Оказалось, что СвДП хочет получить не только министерство экономики, но и, как нечто само собой разумеющееся, оставить за собой министерство внутренних дел. В середине декабря я сказал на заседании нашей фракции, что обещал коллегам из другой партии еще одно министерство, однако оно не должно быть «классическим». В действительности наш партнер по коалиции представил кабинету еще одного, пятого члена, но это была особая статья, и, как оказалось, весьма разумная. В дальнейшем оба партнера по коалиции были представлены в кабинете одним министром без портфеля. Это были реформатор из СвДП Вернер Майхофер и Эгон Бар. Помимо конкретного события, в котором я усмотрел падение своего авторитета, опыт показал, что в коалиционном правительстве, действующем в течение нескольких сроков полномочий, нельзя допускать возникновения «наследственных хозяйств».
При моем вторичном избрании на пост федерального канцлера в середине декабря 72-го года не возникло никаких проблем. Я получил 269 голосов при 233 против, один бюллетень был признан недействительным. Мы исходили из того, что два депутата коалиции голосовали против меня. А может быть, их было больше, если тот или иной депутат из рядов оппозиции отдал свой голос за меня. Этого нельзя было исключать. Но ввиду явного соотношения сил в бундестаге не стоило ломать над этим голову.

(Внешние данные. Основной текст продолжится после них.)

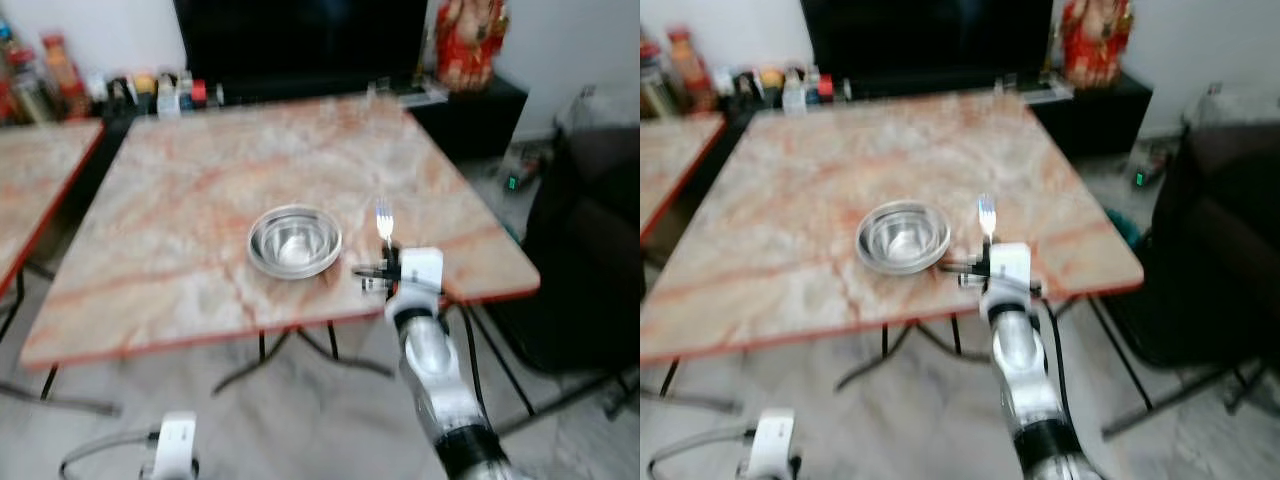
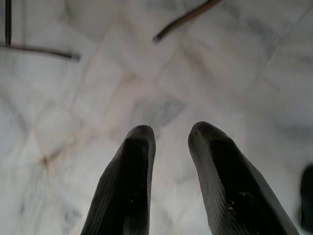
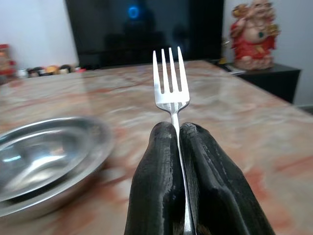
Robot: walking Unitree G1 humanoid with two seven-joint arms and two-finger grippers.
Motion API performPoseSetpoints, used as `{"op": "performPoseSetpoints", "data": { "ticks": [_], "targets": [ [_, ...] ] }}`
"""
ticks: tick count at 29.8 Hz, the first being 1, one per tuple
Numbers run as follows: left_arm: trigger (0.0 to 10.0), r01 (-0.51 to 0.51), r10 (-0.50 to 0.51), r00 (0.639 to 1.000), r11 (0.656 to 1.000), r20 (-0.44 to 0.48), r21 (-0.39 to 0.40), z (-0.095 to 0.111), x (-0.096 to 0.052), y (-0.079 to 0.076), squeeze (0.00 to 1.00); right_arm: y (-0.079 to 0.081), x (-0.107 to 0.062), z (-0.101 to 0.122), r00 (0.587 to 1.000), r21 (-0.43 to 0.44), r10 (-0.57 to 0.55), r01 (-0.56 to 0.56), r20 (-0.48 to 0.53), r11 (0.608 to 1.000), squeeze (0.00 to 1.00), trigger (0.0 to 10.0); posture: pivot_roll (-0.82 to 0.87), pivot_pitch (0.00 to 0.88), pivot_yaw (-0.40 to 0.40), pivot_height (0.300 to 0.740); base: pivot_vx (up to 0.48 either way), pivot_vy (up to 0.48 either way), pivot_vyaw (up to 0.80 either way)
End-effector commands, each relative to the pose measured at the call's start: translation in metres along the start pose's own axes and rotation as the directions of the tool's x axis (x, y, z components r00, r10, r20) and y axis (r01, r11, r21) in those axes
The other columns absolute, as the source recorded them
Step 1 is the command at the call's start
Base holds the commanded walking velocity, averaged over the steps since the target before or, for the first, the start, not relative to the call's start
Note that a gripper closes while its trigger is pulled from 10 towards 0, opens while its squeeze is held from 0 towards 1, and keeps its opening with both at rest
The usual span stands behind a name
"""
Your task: Setting the table
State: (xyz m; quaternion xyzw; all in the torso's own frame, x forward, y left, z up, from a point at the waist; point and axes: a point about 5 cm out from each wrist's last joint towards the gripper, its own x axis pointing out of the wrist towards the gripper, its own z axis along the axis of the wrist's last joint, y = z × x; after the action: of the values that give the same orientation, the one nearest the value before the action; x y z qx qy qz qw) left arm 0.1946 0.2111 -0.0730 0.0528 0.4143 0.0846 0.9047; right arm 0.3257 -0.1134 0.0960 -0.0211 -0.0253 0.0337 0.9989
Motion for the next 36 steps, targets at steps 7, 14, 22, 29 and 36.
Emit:
{"op": "performPoseSetpoints", "data": {
  "ticks": [7,14,22,29,36],
  "targets": [
    [10.0,0.018,-0.018,1.000,1.000,-0.011,-0.014,-0.002,-0.001,-0.008,0.00,-0.008,0.000,0.002,1.000,0.007,-0.028,0.028,0.012,1.000,0.00,10.0,-0.04,0.000,0.029,0.740,0.480,0.000,0.11],
    [10.0,0.022,-0.022,1.000,1.000,0.003,-0.021,0.000,0.000,-0.008,0.00,-0.009,-0.001,0.001,0.999,0.007,-0.034,0.033,0.013,0.999,0.00,10.0,-0.04,0.000,0.031,0.740,0.259,0.000,0.00],
    [10.0,0.023,-0.023,1.000,1.000,-0.003,-0.016,-0.001,0.000,-0.008,0.00,-0.011,-0.004,-0.001,0.999,-0.004,-0.041,0.041,-0.003,0.999,0.00,10.0,-0.04,0.000,0.036,0.740,0.000,0.000,0.00],
    [10.0,0.023,-0.023,1.000,1.000,-0.008,-0.009,-0.004,-0.001,-0.005,0.00,-0.013,-0.016,-0.010,0.995,-0.077,-0.032,0.024,-0.095,0.997,0.00,10.0,-0.04,0.000,0.044,0.740,0.000,0.000,0.00],
    [10.0,0.026,-0.026,1.000,1.000,-0.015,0.007,-0.006,-0.001,-0.001,0.00,-0.016,-0.023,-0.017,0.985,-0.059,-0.079,0.071,-0.152,0.996,0.00,10.0,-0.05,0.000,0.066,0.740,0.000,0.000,0.00]
  ]
}}
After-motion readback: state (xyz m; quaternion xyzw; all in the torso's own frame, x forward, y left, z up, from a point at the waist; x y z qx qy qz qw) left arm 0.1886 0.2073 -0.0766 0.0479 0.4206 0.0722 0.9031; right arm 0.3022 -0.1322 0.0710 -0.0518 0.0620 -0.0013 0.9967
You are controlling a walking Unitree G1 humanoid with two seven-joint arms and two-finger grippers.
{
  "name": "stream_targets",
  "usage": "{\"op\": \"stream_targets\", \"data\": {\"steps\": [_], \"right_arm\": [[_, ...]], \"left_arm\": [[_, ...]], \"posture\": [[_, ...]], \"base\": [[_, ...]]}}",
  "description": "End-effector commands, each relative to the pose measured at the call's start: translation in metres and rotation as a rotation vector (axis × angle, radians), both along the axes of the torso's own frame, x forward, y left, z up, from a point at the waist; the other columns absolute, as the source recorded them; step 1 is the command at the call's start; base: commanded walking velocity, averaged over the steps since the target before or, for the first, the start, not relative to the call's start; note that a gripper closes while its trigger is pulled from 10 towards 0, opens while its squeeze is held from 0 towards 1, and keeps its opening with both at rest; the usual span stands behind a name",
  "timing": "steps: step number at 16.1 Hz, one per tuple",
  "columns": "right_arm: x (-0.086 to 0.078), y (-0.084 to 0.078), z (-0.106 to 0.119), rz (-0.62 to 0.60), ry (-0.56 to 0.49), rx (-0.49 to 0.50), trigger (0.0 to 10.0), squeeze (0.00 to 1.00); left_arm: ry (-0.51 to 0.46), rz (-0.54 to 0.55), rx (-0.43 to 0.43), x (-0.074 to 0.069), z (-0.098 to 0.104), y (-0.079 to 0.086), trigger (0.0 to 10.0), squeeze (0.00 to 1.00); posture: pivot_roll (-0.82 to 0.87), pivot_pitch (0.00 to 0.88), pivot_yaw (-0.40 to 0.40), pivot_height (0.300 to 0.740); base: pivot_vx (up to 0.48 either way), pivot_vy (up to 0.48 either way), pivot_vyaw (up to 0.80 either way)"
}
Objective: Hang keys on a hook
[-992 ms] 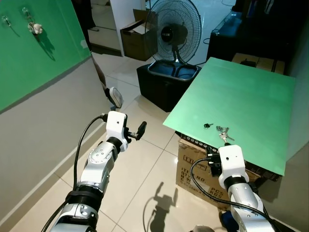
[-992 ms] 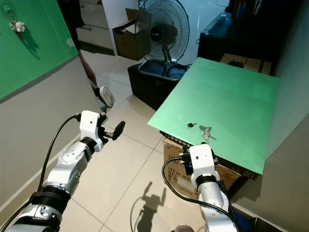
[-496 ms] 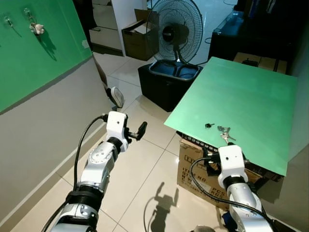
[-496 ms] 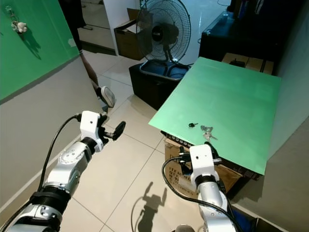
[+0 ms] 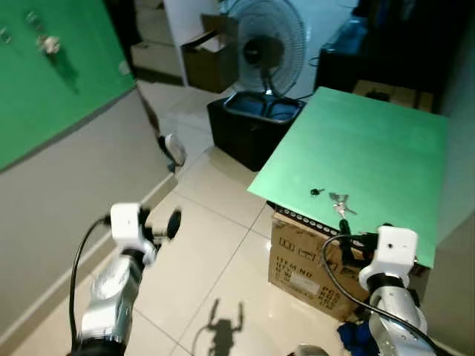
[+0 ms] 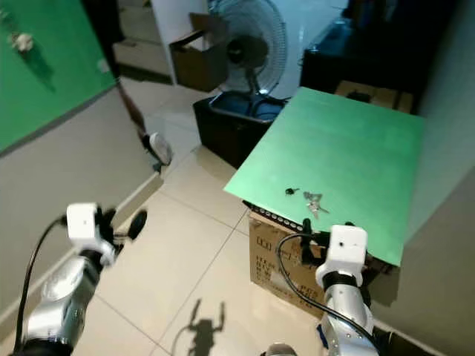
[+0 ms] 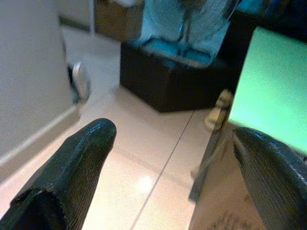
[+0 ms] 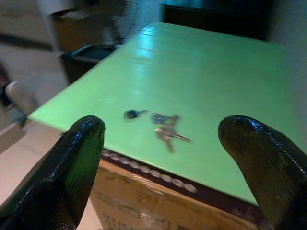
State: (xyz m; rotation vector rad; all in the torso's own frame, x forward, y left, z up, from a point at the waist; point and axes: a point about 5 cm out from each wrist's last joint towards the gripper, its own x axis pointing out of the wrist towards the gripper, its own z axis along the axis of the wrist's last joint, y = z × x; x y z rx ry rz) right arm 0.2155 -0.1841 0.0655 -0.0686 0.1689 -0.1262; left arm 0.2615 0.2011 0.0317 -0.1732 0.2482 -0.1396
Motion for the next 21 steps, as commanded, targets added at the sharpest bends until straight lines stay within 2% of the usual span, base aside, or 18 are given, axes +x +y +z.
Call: {"op": "stream_targets", "data": {"steps": [1,4,5,8,9,10,11,12,13,15,17,18,19,20,21], "right_arm": [[0.006,0.014,0.01,0.087,-0.032,-0.031,10.0,0.0],[0.012,0.022,0.016,0.157,-0.034,-0.077,10.0,0.0],[0.01,0.021,0.013,0.17,-0.023,-0.087,10.0,0.0],[0.012,0.008,0.001,0.168,0.008,-0.116,10.0,0.0],[0.015,0.0,-0.002,0.144,0.023,-0.121,10.0,0.0],[0.015,-0.007,-0.003,0.105,0.033,-0.115,10.0,0.0],[0.012,-0.011,-0.015,0.054,0.08,-0.053,10.0,0.0],[0.01,-0.013,-0.018,0.017,0.104,-0.029,10.0,0.0],[0.012,-0.007,-0.018,0.022,0.121,0.027,10.0,0.0],[0.016,0.0,-0.017,0.103,0.095,-0.074,10.0,0.0],[0.018,0.002,-0.02,0.1,0.069,-0.023,10.0,0.0],[0.018,0.002,-0.015,0.073,0.026,0.039,10.0,0.0],[0.017,0.0,-0.013,0.049,0.013,0.065,10.0,0.0],[0.014,-0.005,-0.008,-0.005,-0.027,0.113,10.0,0.0],[0.007,-0.006,0.002,0.009,-0.077,0.149,10.0,0.0]], "left_arm": [[0.0,-0.049,0.016,0.003,0.001,-0.012,10.0,0.0],[0.03,-0.067,0.031,0.001,-0.001,-0.019,10.0,0.0],[0.006,-0.1,0.061,-0.002,0.001,-0.024,10.0,0.0],[-0.01,-0.124,0.081,-0.001,0.003,-0.032,10.0,0.0],[-0.002,-0.116,0.085,0.003,0.002,-0.037,10.0,0.0],[-0.034,-0.148,0.101,0.008,0.008,-0.047,10.0,0.0],[-0.053,-0.163,0.118,0.016,0.013,-0.058,10.0,0.0],[-0.054,-0.161,0.116,0.018,0.015,-0.062,10.0,0.0],[-0.068,-0.166,0.075,0.022,0.023,-0.068,10.0,0.0],[-0.05,-0.154,0.099,0.02,0.018,-0.06,10.0,0.0],[-0.041,-0.086,0.084,0.012,0.015,-0.044,10.0,0.0],[-0.044,-0.014,0.047,0.005,0.017,-0.031,10.0,0.0],[-0.044,0.01,0.043,-0.001,0.017,-0.025,10.0,0.0],[-0.061,0.056,0.027,-0.013,0.024,-0.014,10.0,0.0],[-0.098,0.032,0.059,-0.026,0.036,-0.011,10.0,0.0]], "posture": [[-0.15,0.0,0.08,0.727],[-0.09,0.0,0.008,0.727],[-0.08,0.0,-0.002,0.727],[-0.08,0.0,0.009,0.727],[-0.08,0.0,0.011,0.727],[-0.08,0.0,0.013,0.727],[-0.06,0.0,0.0,0.727],[-0.06,0.0,0.0,0.727],[-0.07,0.0,0.005,0.727],[-0.05,0.0,-0.006,0.727],[-0.05,0.0,-0.008,0.727],[-0.05,0.0,-0.005,0.727],[-0.04,0.0,0.003,0.727],[-0.04,0.0,0.006,0.727],[-0.03,0.0,0.007,0.727]], "base": [[0.0,0.0,0.0],[0.0,0.0,0.0],[0.0,0.0,0.0],[0.0,0.0,0.0],[0.0,0.0,0.0],[0.0,0.0,0.0],[0.0,0.0,0.0],[0.0,0.0,0.0],[0.0,0.0,0.0],[0.0,0.0,0.0],[0.0,0.0,0.0],[0.0,0.0,0.0],[0.0,0.0,0.0],[0.0,0.0,0.0],[0.0,0.0,0.0]]}}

В моем правительственном заявлении от января 1973 года были расставлены некоторые новые акценты, но это не смогло подавить ставшее еще в декабре очевидным неприятное ощущение. Вместо этого мне пришлось принять к сведению, что наше с Вальтером Шеелем необычно гармоничное сотрудничество идет к концу. Первый признак этого появился в январе 73-го, когда мы вместе летели самолетом из Фуэртевентуры в Бонн. На этом почти еще не охваченном массовым туризмом Канарском острове я провел конец года, а Шеель с женой прилетели ко мне в гости в последние дни. Мы непринужденно обсуждали основные задачи, которым следовало подчинить работу правительства на новый срок полномочий. В самолете «сэр Вальтер», как я его называл, дал мне понять, что он подумывает о том, чтобы выставить свою кандидатуру на пост федерального президента, хотя, вероятно, еще не в 1974 году; пока не было ясно, будет ли Густав Хайнеманн баллотироваться на второй срок.